ABOUT THIS EXERCISE:
Pictures are to be dropped. Everything else in the listing gets copied exactly.

----- RECORDED INFORMATION -----

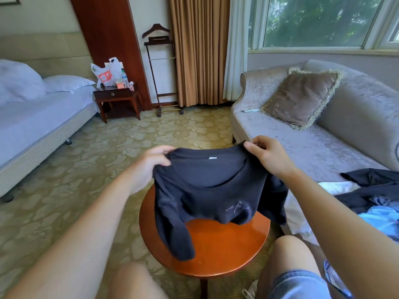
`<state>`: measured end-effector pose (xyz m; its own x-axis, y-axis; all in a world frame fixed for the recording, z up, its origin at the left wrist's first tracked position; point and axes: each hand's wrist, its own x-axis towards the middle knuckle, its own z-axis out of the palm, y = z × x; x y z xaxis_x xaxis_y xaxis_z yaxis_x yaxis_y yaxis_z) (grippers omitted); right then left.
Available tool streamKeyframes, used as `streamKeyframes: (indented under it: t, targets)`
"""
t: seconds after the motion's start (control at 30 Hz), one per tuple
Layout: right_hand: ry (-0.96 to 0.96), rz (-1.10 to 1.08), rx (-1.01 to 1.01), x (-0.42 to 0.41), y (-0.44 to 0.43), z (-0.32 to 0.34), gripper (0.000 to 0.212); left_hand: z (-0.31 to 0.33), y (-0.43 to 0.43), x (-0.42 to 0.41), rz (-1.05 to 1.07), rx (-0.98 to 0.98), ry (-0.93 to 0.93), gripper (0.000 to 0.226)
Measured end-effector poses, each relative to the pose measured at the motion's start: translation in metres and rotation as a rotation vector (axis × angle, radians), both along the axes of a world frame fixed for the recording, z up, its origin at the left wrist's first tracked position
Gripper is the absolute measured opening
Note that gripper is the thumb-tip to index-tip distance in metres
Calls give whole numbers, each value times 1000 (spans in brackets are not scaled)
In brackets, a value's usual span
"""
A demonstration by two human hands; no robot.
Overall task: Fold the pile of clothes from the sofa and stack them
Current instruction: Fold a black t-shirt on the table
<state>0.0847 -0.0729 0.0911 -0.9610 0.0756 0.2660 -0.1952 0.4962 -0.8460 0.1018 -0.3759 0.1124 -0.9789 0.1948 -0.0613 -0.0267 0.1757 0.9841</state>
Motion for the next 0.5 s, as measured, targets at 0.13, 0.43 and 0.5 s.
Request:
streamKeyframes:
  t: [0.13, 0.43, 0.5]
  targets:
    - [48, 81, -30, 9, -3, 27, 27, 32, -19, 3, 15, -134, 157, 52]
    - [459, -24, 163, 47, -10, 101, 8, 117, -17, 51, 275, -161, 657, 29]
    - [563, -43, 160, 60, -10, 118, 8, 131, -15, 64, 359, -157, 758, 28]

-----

EXPECTED OUTPUT:
`<state>`: measured end-effector pose (xyz m; its own x-axis, y-axis; all in a world frame fixed for the recording, z up, its origin at the left wrist's first tracked position; point and axes: each hand's wrist, its own x-axis towards the middle knuckle, its own z-axis out of the palm, y = z × x; x y z xaxis_x xaxis_y xaxis_z yaxis_x yaxis_y yaxis_z) (grippers omitted); right then left.
Available tool streamKeyframes, used as `streamKeyframes: (indented under it: t, targets)`
"""
t: seconds after the motion's start (control at 30 Hz), one per tuple
Layout: right_hand: ry (-0.96 to 0.96), rz (-1.10 to 1.08), rx (-1.01 to 1.01), x (-0.42 to 0.41), y (-0.44 to 0.43), z (-0.32 to 0.34), gripper (0.000 to 0.212); left_hand: z (-0.31 to 0.33), y (-0.43 to 0.43), x (-0.42 to 0.41), rz (-1.05 to 1.07), rx (-0.98 to 0.98), ry (-0.93 to 0.93), gripper (0.000 to 0.226)
Measured end-effector poses, each relative to the pose measured at the motion's start: translation in metres and rotation as a rotation vector (axis × angle, radians), both along the axes of a world frame fixed for the recording, z up, its origin at the left wrist's first tracked position
Gripper is the absolute measured opening
Note that gripper is the thumb-tip to index-tip distance in metres
Calls give whole numbers, each value times 1000 (spans in brackets are not scaled)
In brackets, a value's usual span
"""
A demonstration by two human hands; no robot.
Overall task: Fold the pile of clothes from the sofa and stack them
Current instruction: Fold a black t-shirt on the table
<state>0.0847 -0.0729 0.0911 -0.9610 0.0756 0.2660 -0.1952 0.4962 -0.8460 0.1018 -0.3759 0.1124 -0.9789 0.1948 -0.0613 -0.0267 0.1757 0.9841</state>
Motion for the next 0.5 s, as measured, targets at 0.13, 0.43 and 0.5 s.
Request:
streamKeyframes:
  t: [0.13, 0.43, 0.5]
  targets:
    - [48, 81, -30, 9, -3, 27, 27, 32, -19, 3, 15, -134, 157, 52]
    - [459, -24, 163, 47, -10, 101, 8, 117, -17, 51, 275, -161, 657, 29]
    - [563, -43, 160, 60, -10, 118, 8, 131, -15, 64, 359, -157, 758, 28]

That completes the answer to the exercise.